• WHAT IS EXPECTED:
Write out the stretch of lines below that begins at the line with "Mark the region of the white kettle red lid." and ends at the line with "Give the segmentation of the pink", including both, exactly as given and nothing more.

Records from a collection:
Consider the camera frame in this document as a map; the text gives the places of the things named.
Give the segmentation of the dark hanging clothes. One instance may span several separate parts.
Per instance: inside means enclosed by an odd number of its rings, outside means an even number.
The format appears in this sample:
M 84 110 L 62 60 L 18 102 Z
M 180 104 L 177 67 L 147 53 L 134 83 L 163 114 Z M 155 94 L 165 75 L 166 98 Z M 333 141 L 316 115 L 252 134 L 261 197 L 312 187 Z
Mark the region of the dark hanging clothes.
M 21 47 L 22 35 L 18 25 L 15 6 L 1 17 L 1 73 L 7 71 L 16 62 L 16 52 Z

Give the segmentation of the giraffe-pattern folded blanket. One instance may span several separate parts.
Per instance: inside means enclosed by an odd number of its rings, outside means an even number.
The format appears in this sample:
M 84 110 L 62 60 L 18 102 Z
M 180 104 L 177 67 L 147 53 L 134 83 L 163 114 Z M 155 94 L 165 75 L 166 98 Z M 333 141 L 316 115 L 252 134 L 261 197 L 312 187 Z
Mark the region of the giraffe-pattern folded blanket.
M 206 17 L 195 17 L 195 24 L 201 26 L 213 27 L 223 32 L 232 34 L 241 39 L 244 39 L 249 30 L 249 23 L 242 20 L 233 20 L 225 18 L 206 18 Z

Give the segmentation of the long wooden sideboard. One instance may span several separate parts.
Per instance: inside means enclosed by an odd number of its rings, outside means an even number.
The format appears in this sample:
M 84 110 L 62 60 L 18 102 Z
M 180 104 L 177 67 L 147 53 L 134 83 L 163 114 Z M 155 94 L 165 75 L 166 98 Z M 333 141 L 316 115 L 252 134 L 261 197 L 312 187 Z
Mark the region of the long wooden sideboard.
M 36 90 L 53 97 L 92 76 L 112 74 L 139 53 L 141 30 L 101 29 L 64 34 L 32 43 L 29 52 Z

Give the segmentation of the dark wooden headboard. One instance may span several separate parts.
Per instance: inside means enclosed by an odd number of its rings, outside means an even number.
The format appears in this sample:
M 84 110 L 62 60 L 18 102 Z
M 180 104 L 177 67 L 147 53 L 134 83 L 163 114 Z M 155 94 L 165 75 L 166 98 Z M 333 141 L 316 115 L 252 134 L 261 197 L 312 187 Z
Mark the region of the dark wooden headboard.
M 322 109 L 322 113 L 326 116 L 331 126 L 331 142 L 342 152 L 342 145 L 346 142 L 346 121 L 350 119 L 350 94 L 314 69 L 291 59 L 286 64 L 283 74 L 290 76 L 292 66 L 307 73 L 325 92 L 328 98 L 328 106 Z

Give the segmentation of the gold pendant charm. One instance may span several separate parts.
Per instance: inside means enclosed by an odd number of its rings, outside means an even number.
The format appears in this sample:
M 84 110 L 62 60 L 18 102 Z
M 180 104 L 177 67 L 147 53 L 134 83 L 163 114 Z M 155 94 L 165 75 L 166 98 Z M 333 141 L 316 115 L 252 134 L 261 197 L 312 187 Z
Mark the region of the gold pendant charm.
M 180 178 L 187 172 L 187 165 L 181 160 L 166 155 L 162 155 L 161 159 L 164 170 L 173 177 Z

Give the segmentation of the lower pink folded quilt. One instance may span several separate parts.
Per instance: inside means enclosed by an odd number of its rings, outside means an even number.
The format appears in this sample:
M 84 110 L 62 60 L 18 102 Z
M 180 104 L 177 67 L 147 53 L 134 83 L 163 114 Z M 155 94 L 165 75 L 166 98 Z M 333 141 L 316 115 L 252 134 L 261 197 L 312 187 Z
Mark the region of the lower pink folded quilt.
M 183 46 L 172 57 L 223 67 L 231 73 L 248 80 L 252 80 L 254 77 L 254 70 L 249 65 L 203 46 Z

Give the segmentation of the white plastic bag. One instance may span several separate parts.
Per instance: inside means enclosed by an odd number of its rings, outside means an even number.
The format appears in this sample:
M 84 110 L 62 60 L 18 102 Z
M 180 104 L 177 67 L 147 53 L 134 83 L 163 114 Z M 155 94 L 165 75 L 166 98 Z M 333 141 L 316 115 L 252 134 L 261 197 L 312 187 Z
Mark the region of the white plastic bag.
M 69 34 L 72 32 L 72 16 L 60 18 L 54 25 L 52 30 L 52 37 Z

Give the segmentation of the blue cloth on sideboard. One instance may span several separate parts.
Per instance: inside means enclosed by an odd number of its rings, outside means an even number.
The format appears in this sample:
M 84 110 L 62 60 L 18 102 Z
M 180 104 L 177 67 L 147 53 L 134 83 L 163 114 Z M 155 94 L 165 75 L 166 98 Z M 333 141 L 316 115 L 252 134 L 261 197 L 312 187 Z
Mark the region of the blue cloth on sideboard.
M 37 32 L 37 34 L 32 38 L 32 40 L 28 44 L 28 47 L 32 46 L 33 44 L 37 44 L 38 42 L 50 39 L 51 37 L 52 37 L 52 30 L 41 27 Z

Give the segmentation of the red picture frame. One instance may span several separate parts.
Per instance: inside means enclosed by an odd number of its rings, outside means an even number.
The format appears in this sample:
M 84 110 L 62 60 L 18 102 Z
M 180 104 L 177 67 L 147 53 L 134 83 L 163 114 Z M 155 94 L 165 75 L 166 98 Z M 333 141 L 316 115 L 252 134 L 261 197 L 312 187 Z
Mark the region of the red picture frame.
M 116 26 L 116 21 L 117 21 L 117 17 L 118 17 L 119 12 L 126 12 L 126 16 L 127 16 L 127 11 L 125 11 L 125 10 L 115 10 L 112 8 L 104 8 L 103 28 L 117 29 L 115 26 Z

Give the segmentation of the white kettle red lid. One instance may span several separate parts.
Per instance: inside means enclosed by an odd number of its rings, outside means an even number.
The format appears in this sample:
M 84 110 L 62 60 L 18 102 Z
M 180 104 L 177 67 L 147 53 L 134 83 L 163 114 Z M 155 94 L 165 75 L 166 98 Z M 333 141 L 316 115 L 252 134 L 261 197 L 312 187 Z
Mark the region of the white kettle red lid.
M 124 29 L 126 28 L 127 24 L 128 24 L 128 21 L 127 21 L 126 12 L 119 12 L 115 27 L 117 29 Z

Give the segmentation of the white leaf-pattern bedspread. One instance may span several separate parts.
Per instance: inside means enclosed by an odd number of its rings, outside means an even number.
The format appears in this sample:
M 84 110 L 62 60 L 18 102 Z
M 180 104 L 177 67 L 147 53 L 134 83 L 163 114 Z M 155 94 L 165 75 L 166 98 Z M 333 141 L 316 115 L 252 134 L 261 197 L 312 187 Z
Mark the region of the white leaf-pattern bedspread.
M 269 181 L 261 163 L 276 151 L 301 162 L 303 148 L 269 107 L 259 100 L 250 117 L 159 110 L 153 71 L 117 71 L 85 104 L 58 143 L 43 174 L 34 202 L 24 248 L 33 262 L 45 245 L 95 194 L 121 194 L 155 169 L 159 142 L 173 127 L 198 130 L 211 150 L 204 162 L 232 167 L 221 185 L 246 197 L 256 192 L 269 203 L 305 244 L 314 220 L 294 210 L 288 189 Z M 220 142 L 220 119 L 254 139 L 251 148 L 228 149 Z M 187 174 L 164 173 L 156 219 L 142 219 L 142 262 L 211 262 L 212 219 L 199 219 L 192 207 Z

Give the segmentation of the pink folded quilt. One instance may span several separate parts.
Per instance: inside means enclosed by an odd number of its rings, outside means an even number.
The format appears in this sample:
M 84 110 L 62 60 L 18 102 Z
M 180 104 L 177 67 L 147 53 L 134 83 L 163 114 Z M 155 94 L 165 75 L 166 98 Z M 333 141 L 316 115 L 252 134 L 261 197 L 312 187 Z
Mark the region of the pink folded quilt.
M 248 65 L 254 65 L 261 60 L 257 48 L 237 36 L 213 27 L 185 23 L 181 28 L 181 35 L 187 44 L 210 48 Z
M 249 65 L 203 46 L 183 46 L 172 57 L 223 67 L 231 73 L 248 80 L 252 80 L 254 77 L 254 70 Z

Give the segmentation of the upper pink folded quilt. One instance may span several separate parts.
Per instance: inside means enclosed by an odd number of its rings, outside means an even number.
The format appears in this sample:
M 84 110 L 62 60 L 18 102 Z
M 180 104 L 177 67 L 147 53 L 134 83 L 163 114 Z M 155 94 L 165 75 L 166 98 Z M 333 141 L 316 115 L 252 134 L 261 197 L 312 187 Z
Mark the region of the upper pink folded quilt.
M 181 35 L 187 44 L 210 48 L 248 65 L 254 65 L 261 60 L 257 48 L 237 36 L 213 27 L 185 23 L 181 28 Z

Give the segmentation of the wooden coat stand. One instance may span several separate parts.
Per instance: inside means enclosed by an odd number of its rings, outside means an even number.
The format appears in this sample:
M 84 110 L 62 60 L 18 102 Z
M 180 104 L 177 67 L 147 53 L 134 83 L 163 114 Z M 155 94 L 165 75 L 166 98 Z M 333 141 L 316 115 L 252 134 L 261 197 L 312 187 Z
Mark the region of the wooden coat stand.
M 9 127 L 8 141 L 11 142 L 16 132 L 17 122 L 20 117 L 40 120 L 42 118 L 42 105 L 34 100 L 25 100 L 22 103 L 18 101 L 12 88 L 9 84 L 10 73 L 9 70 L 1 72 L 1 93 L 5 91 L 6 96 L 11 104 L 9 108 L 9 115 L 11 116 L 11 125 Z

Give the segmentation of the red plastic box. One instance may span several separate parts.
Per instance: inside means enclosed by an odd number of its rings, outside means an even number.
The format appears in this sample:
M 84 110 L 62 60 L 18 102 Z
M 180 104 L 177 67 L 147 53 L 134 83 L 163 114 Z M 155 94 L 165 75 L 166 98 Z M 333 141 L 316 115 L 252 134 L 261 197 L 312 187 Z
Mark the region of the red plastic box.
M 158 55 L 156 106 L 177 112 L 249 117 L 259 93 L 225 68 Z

• ANSWER FOR THE TASK:
Mark the region of the white kettle red lid.
M 124 29 L 126 28 L 127 24 L 128 24 L 128 21 L 127 21 L 126 12 L 119 12 L 115 27 L 117 29 Z

Give the segmentation of the white leaf-pattern bedspread. One instance may span several separate parts.
Per instance: inside means enclosed by an odd number of its rings, outside means an even number.
The format appears in this sample:
M 84 110 L 62 60 L 18 102 Z
M 180 104 L 177 67 L 147 53 L 134 83 L 163 114 Z M 155 94 L 165 75 L 166 98 Z M 333 141 L 316 115 L 252 134 L 261 197 L 312 187 Z
Mark the region of the white leaf-pattern bedspread.
M 269 181 L 261 163 L 276 151 L 301 162 L 303 148 L 269 107 L 259 100 L 250 117 L 159 110 L 153 71 L 117 71 L 85 104 L 58 143 L 43 174 L 34 202 L 24 248 L 33 262 L 45 245 L 95 194 L 121 194 L 155 169 L 159 142 L 173 127 L 198 130 L 211 150 L 204 162 L 232 167 L 221 185 L 246 197 L 256 192 L 269 203 L 305 244 L 314 220 L 294 210 L 288 189 Z M 220 142 L 220 119 L 254 139 L 251 148 L 228 149 Z M 187 174 L 164 173 L 156 219 L 142 219 L 142 262 L 211 262 L 212 219 L 199 219 L 192 207 Z

Give the segmentation of the pink folded quilt. One instance may span several separate parts.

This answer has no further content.